Woodbine eliminates 109 positions as end of slots program nears


ETOBICOKE, Ontario – Woodbine Entertainment Group, cutting operational costs in anticipation of the end of the racetracks-at-slots program on March 31, has eliminated 109 positions, which amounts to 25 percent of its salaried workforce.

The Woodbine Entertainment Group announced the “restructuring” in a press release late Wednesday afternoon.

The job cuts, some of which date back to late 2012, do not include a significant number of hourly positions. But the remaining amount of hourly work available will be reduced and a number of jobs will become seasonal rather than full-time.

The positions of several vice presidents were eliminated, including Bruce Murray, Standardbred racing, and Andrew Macdonald, strategic initiatives. Departments that were hit hard include television and media communications. The racing department thus far has not been affected.

The downsizing follows Woodbine Entertainment Group’s announcement late last month that Woodbine would be reducing its Thoroughbred racing dates to 133 and its combined Standardbred dates, between Woodbine and Mohawk Raceway, to 183.

A total of 167 days originally had been scheduled for last year’s Thoroughbred meeting but 11 Thursday programs were dropped through the closing months to counter a projected purse overpayment. A total of 211 Standardbred dates were run in 2012.

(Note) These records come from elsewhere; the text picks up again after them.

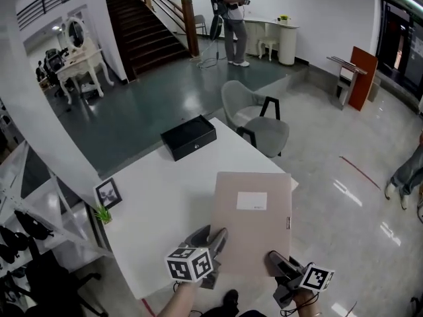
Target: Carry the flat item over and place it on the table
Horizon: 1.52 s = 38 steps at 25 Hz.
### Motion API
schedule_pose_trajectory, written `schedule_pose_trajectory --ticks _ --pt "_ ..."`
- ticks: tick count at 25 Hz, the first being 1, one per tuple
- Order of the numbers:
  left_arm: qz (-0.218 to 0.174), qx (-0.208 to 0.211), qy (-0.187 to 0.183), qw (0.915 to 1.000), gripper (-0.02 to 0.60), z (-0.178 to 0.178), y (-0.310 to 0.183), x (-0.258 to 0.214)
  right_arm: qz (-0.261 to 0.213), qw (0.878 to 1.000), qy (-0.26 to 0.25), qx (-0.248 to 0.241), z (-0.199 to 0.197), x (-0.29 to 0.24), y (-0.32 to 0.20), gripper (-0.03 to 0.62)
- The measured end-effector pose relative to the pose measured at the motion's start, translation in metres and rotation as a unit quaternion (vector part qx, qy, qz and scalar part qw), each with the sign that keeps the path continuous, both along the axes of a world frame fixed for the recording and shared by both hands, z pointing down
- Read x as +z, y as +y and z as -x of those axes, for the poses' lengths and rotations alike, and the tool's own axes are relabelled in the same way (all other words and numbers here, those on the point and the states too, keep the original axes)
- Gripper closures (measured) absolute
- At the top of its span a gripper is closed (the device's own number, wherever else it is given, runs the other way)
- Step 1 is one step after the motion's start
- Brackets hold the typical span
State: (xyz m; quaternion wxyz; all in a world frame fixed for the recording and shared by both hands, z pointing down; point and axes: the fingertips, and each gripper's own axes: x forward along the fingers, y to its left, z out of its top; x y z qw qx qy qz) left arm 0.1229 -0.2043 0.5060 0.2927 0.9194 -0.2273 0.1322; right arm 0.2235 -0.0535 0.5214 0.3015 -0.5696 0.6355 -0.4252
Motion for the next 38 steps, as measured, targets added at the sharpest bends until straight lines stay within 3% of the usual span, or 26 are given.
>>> schedule_pose_trajectory --ticks 10,22,28,34,38 --pt "0.000 -0.136 -0.002 0.9907 0.368 0.067 -0.056 -0.001 0.004 0.991 0.002 -0.131 0.029 0.000 -0.088 0.267" --pt "0.001 -0.298 -0.001 0.9544 0.368 0.129 -0.081 -0.003 0.012 0.957 0.009 -0.291 0.059 -0.004 -0.163 0.267" --pt "0.002 -0.340 -0.005 0.9403 0.368 0.143 -0.087 -0.002 0.015 0.943 0.011 -0.333 0.066 0.000 -0.185 0.267" --pt "0.005 -0.359 -0.010 0.9332 0.369 0.148 -0.098 0.000 0.008 0.934 -0.007 -0.357 0.073 -0.001 -0.203 0.267" --pt "0.013 -0.365 -0.014 0.9308 0.368 0.149 -0.107 0.007 0.037 0.935 0.016 -0.354 0.066 0.014 -0.213 0.267"
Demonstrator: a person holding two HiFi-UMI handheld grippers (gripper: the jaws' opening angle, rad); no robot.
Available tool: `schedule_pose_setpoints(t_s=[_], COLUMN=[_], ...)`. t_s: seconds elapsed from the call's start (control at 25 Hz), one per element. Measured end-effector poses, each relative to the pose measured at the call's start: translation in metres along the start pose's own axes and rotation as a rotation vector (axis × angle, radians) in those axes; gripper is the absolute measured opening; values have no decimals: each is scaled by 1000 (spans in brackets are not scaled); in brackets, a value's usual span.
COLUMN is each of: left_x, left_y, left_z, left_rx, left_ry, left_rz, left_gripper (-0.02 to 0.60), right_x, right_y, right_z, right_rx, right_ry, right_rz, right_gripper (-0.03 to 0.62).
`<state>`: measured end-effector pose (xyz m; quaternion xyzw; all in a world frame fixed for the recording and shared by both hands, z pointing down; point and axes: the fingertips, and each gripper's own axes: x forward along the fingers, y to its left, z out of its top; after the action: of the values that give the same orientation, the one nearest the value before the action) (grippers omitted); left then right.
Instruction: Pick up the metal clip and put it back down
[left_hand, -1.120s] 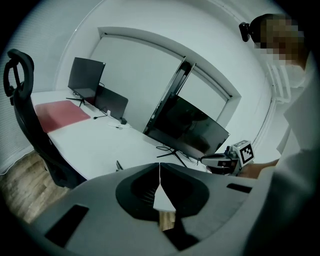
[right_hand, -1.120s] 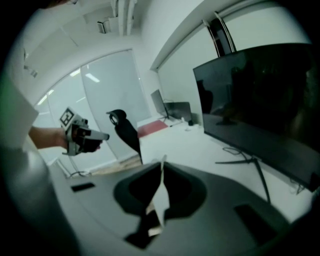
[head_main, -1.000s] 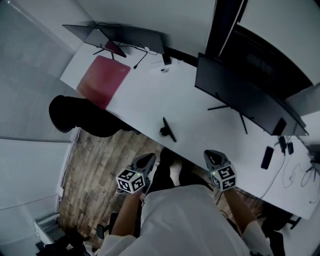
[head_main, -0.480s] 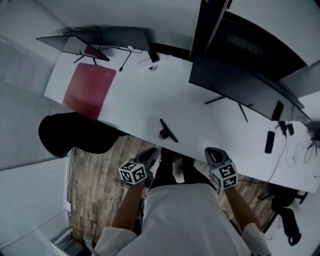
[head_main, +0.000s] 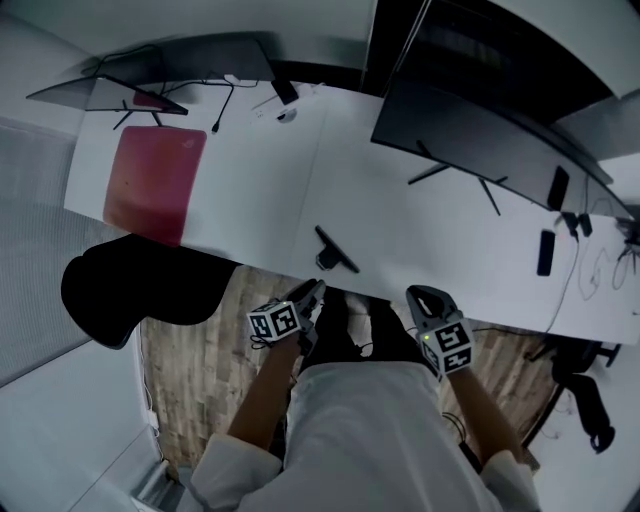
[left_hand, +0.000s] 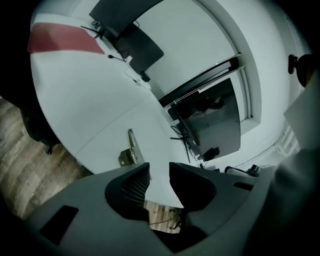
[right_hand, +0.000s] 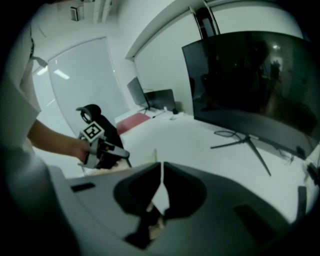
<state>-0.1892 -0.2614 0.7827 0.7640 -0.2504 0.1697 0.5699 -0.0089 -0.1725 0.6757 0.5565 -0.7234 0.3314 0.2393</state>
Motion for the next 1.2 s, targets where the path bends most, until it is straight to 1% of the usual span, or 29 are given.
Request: schedule_pose_setpoints(t_s=[0.16,0.4,0.6,0.68,0.76,0.92,0.96,1.2], left_x=[19,49,70,76,79,83,84,81], left_y=[17,38,50,54,57,55,53,51], left_z=[3,-4,-2,0,1,3,3,5], left_rx=[-88,-165,-237,-247,-248,-288,-298,-329], left_ry=[16,76,89,87,87,72,66,37], left_rz=[-17,-12,-11,0,7,-10,-15,-30], left_gripper=[166,172,172,170,145,50,35,34], right_x=[6,9,6,5,3,-2,-3,-8], right_y=[5,8,4,2,1,-3,-4,-9], right_z=[-7,-19,-27,-30,-34,-41,-43,-44], right_rx=[24,58,94,108,119,134,138,137], right_ry=[19,48,60,63,66,69,68,57], right_rz=[-18,-51,-94,-108,-120,-140,-144,-154], right_gripper=[35,35,35,35,35,35,35,35])
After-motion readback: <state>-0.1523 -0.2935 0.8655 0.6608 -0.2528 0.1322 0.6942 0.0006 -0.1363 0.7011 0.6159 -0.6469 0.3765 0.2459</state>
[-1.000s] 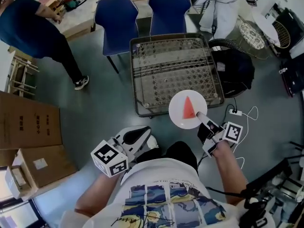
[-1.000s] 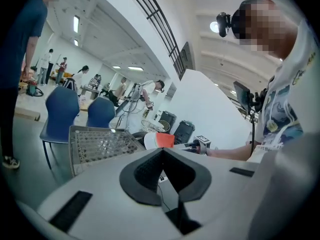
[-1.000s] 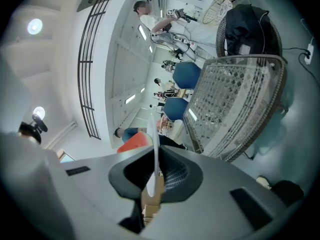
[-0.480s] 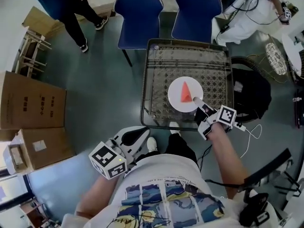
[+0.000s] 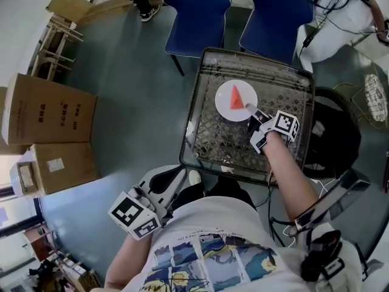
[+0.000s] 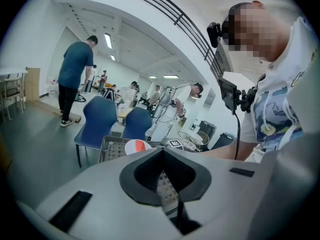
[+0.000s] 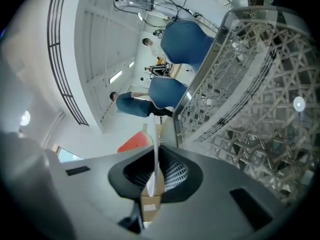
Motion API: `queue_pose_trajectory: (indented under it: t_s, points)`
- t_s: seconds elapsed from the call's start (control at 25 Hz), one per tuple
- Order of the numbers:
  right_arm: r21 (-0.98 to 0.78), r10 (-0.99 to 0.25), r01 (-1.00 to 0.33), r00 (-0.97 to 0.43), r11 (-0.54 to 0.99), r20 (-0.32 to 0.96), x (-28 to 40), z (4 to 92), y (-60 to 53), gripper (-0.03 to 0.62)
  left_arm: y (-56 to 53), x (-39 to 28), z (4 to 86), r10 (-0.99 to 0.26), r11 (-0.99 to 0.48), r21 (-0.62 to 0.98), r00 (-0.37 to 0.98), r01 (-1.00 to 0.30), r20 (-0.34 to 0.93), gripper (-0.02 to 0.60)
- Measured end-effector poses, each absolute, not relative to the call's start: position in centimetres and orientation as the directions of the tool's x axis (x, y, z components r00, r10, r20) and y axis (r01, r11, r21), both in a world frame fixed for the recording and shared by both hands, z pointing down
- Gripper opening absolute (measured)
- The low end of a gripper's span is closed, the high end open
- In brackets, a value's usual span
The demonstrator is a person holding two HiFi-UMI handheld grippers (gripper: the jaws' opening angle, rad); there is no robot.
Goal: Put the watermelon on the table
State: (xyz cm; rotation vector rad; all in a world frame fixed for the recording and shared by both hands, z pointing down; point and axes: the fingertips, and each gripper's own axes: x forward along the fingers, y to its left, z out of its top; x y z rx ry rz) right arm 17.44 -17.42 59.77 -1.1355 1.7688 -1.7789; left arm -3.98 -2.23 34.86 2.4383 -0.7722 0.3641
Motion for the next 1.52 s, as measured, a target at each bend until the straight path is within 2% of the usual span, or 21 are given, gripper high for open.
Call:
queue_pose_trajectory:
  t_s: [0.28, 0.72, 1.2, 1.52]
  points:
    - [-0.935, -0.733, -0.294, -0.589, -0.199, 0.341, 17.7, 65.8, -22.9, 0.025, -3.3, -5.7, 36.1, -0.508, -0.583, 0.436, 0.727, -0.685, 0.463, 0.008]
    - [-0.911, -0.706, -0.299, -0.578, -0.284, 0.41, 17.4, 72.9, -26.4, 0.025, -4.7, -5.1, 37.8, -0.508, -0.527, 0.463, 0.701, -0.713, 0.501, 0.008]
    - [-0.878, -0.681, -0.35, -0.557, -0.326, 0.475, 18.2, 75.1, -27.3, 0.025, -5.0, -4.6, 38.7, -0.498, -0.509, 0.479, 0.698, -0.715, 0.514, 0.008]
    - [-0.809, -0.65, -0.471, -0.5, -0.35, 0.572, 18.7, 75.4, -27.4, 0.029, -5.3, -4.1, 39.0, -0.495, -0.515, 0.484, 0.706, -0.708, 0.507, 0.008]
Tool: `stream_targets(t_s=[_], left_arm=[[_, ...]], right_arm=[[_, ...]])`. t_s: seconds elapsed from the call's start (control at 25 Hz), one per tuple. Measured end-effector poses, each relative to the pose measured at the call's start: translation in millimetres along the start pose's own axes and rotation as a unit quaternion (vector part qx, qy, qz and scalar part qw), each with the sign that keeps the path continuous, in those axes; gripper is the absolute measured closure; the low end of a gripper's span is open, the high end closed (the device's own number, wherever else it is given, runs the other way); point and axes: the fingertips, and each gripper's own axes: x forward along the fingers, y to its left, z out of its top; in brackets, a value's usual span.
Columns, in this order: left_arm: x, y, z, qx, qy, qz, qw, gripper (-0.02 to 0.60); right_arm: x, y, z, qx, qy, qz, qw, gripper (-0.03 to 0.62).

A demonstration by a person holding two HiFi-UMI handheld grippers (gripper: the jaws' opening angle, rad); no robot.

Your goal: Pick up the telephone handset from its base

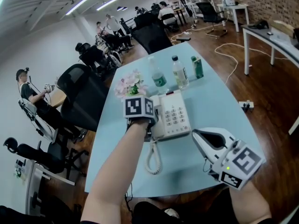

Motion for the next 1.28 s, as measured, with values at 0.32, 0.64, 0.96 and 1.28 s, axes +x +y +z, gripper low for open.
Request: stream_targets(t_s=[0.32, 0.64, 0.96, 1.28], left_arm=[[21.7, -1.0, -12.6, 0.010, 0.042, 0.033, 0.9985, 0.276], [16.1, -1.4, -8.1, 0.007, 0.016, 0.026, 0.9995, 0.296], [-16.1, -8.7, 4.2, 0.039, -0.033, 0.008, 0.9986, 0.350], [-100.2, -37.4, 17.3, 0.018, -0.131, -0.086, 0.9875, 0.354]], right_arm=[[3.9, -0.7, -5.2, 0.002, 0.006, 0.000, 1.000, 0.576], [1.8, -1.3, -8.6, 0.002, 0.013, -0.004, 1.000, 0.576], [1.2, 12.2, -5.4, -0.007, 0.017, -0.003, 1.000, 0.576], [-6.7, 31.5, 3.3, -0.015, 0.020, -0.004, 1.000, 0.576]])
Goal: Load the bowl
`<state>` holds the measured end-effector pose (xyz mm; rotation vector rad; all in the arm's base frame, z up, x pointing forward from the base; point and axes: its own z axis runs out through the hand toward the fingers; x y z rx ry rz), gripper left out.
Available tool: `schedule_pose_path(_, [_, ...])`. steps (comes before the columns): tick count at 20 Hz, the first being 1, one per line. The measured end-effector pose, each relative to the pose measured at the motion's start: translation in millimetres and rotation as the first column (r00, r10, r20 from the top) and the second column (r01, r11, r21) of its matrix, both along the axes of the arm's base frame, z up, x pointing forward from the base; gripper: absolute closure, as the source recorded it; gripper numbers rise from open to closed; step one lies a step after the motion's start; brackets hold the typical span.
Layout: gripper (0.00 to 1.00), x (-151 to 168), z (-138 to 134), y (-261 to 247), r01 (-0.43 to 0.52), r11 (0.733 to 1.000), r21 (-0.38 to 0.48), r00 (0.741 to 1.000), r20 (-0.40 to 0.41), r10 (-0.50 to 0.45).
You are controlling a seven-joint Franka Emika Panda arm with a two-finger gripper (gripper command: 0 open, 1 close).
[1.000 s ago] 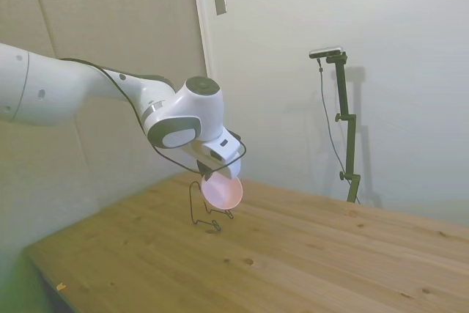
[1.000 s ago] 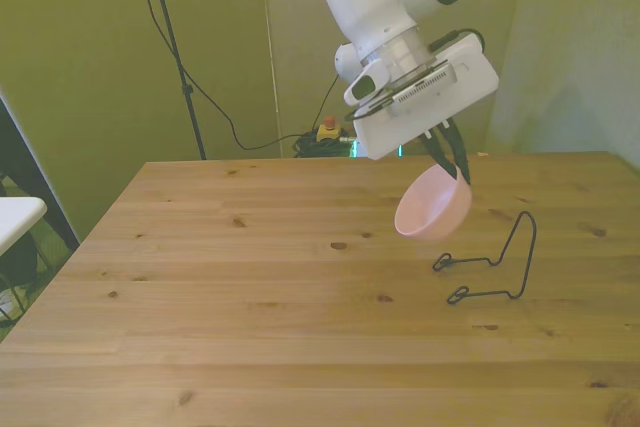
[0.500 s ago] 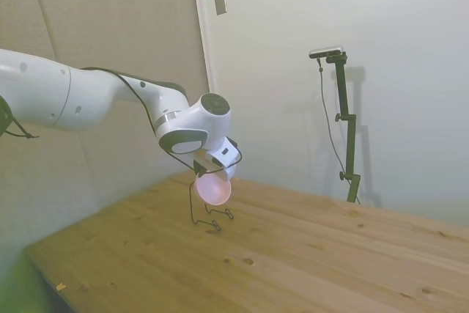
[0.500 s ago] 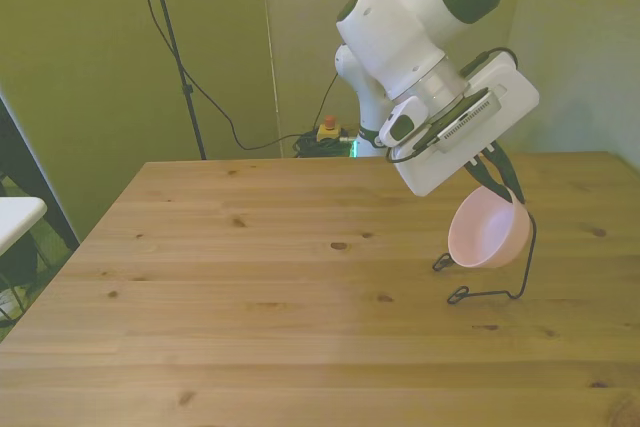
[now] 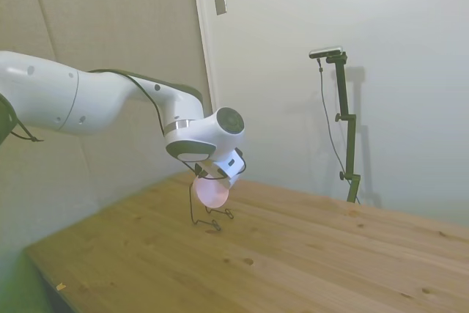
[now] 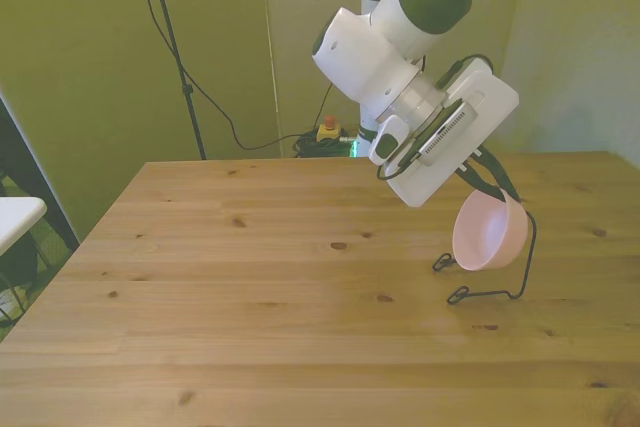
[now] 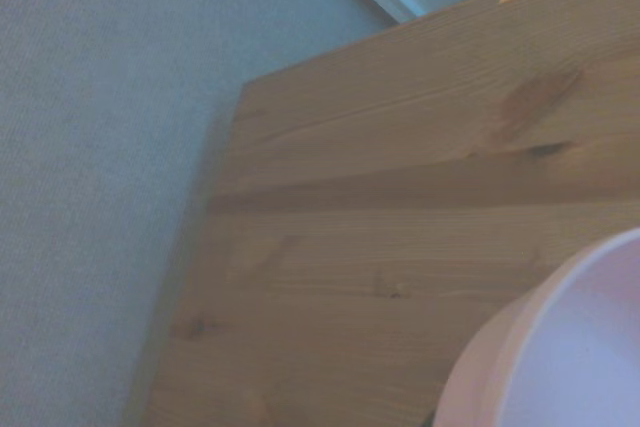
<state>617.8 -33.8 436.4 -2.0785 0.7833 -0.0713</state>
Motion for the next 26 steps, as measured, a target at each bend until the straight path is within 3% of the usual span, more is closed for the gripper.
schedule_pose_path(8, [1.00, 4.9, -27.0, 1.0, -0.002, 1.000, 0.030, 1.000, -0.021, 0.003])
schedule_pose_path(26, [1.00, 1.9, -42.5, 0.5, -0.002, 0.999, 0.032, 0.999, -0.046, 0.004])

The Woodbine Entertainment Group had announced this year’s dates reductions in conjunction with the news that it had reached a two-year transitional funding agreement with the government of Ontario and an agreement in principle with the Ontario Lottery Corporation over leases for continuing slots operations at Woodbine and Mohawk.

Those slots operations previously had yielded 10 percent to Woodbine Entertainment Group for operating costs and 10 percent to the horsemen for purses, with 5 percent going to the host municipalities and the balance to the province.

According to the Ontario Lottery Corporation’s 2010-2011 annual report, which contains the most recent figures available, Woodbine and its horsemen each received almost $59 million and Mohawk and its horsemen netted $15 million during that fiscal year.

A three-man panel comprised of former Ontario cabinet ministers had recommended last fall that purses should be supported by commissions from the pari-mutuel handle.

The Woodbine Entertainment Group said in a Jan. 24 release that average daily purses for Thoroughbreds should be comparable to those in 2012.

The Woodbine Thoroughbred meeting is scheduled to open April 19. The backstretch will open March 1.